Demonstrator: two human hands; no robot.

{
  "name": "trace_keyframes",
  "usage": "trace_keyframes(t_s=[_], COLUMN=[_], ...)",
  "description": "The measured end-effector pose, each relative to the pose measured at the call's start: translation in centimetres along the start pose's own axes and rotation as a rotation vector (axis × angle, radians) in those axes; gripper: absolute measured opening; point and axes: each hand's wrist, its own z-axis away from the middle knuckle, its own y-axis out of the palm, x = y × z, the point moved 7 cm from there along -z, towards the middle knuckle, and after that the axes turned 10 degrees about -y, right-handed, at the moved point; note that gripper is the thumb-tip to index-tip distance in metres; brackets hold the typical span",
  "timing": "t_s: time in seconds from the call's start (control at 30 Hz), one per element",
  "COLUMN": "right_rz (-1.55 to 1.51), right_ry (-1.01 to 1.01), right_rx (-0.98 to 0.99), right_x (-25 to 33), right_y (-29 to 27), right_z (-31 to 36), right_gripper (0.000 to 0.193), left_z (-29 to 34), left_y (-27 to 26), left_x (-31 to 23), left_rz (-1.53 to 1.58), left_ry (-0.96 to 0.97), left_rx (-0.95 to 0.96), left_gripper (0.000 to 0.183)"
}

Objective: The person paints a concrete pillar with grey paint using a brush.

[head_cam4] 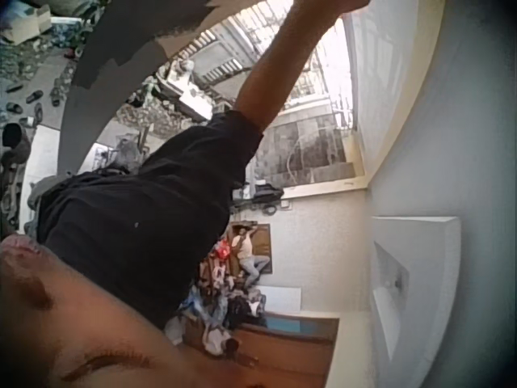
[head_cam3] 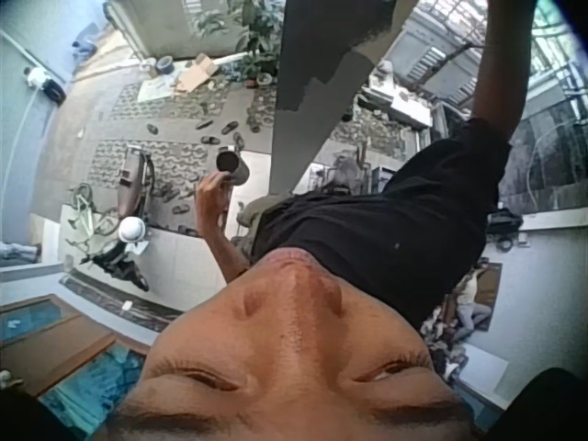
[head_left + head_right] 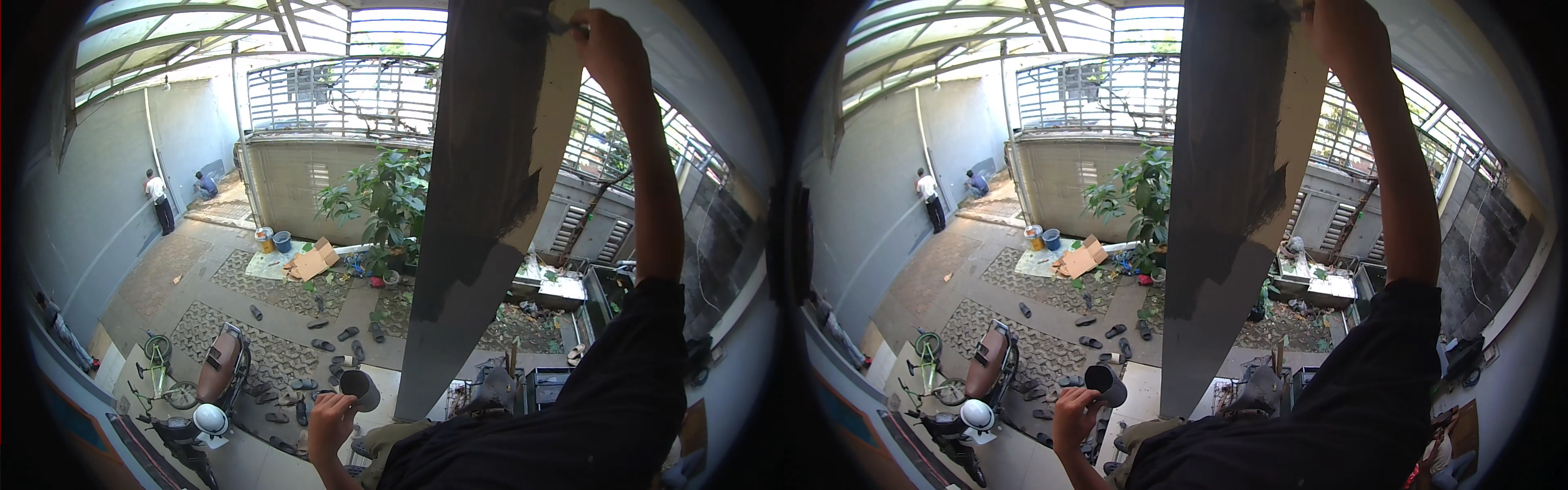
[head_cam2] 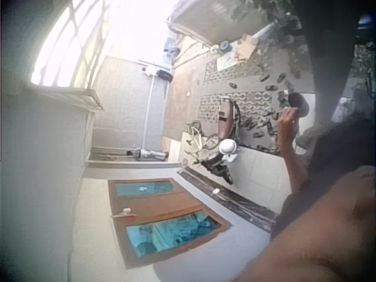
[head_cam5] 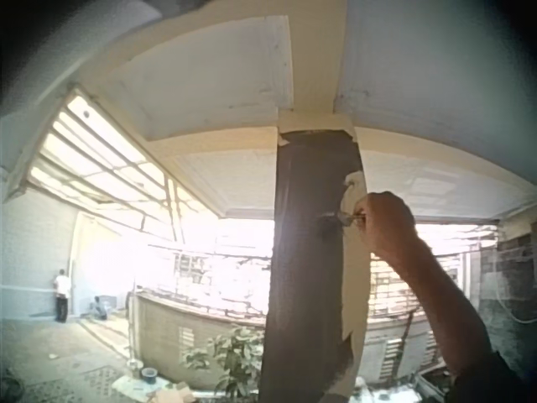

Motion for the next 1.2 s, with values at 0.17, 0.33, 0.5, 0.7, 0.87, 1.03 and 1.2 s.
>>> trace_keyframes(t_s=[0.17, 0.33, 0.5, 0.7, 0.87, 1.03, 1.2], right_rz=[0.268, 0.138, -0.056, -0.708, -0.738, -0.860, -1.043], right_ry=[0.101, -0.010, -0.093, 0.435, 0.425, 0.305, 0.085], right_rx=[-0.147, 0.139, 0.510, 0.944, 0.933, 1.061, 1.285], right_x=[-2.9, 6.8, 20.6, 26.3, 27.3, 31.3, 45.3], right_y=[2.4, 6.2, 3.3, 5.4, 6.9, 7.5, 8.8], right_z=[-6.6, 2.7, 21.8, 36.7, 37.9, 38.9, 46.5], right_gripper=[0.020, 0.041, 0.040, 0.016, 0.017, 0.014, 0.023], left_z=[-0.1, 0.5, 1.7, 3.1, 3.9, 5.3, 8.2], left_y=[0.1, -0.1, -0.5, -1.1, -1.4, -0.9, -0.1], left_x=[-0.5, 0.1, 1.1, 1.9, 1.7, 1.6, 2.8], left_rz=[0.011, 0.023, 0.028, -0.029, -0.056, -0.046, -0.039], left_ry=[0.029, -0.009, -0.026, -0.080, -0.151, -0.186, -0.212], left_rx=[-0.003, 0.000, -0.052, -0.027, -0.016, -0.058, -0.105], left_gripper=[0.021, 0.022, 0.020, 0.021, 0.021, 0.019, 0.023])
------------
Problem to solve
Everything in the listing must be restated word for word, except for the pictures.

Written solution
Demonstrator: two human hands; no robot.

{
  "name": "trace_keyframes",
  "usage": "trace_keyframes(t_s=[_], COLUMN=[_], ...)",
  "description": "The measured end-effector pose, each relative to the pose measured at the call's start: translation in centimetres along the start pose's own axes and rotation as a rotation vector (axis × angle, radians) in those axes; gripper: absolute measured opening; point and axes: each hand's wrist, its own z-axis away from the middle knuckle, its own y-axis out of the palm, x = y × z, the point moved 7 cm from there along -z, towards the middle knuckle, and after that the axes turned 10 degrees about -y, right-handed, at the moved point; note that gripper is the thumb-tip to index-tip distance in metres; brackets hold the typical span",
  "timing": "t_s: time in seconds from the call's start (control at 30 Hz), one per element",
  "COLUMN": "right_rz (-1.55 to 1.51), right_ry (-1.01 to 1.01), right_rx (-0.98 to 0.99), right_x (-25 to 33), right_y (-29 to 27), right_z (-31 to 36), right_gripper (0.000 to 0.193), left_z (-29 to 34), left_y (-27 to 26), left_x (-31 to 23), left_rz (-1.53 to 1.58), left_ry (-0.96 to 0.97), left_rx (-0.95 to 0.96), left_gripper (0.000 to 0.183)"
}

Objective: The person paints a concrete pillar with grey paint using a brush.

[head_cam4] 
[head_cam3] 
[head_left + head_right] 
[head_cam2] 
[head_cam5] 

Motion for the next 1.2 s, with values at 0.17, 0.33, 0.5, 0.7, 0.87, 1.03 and 1.2 s.
>>> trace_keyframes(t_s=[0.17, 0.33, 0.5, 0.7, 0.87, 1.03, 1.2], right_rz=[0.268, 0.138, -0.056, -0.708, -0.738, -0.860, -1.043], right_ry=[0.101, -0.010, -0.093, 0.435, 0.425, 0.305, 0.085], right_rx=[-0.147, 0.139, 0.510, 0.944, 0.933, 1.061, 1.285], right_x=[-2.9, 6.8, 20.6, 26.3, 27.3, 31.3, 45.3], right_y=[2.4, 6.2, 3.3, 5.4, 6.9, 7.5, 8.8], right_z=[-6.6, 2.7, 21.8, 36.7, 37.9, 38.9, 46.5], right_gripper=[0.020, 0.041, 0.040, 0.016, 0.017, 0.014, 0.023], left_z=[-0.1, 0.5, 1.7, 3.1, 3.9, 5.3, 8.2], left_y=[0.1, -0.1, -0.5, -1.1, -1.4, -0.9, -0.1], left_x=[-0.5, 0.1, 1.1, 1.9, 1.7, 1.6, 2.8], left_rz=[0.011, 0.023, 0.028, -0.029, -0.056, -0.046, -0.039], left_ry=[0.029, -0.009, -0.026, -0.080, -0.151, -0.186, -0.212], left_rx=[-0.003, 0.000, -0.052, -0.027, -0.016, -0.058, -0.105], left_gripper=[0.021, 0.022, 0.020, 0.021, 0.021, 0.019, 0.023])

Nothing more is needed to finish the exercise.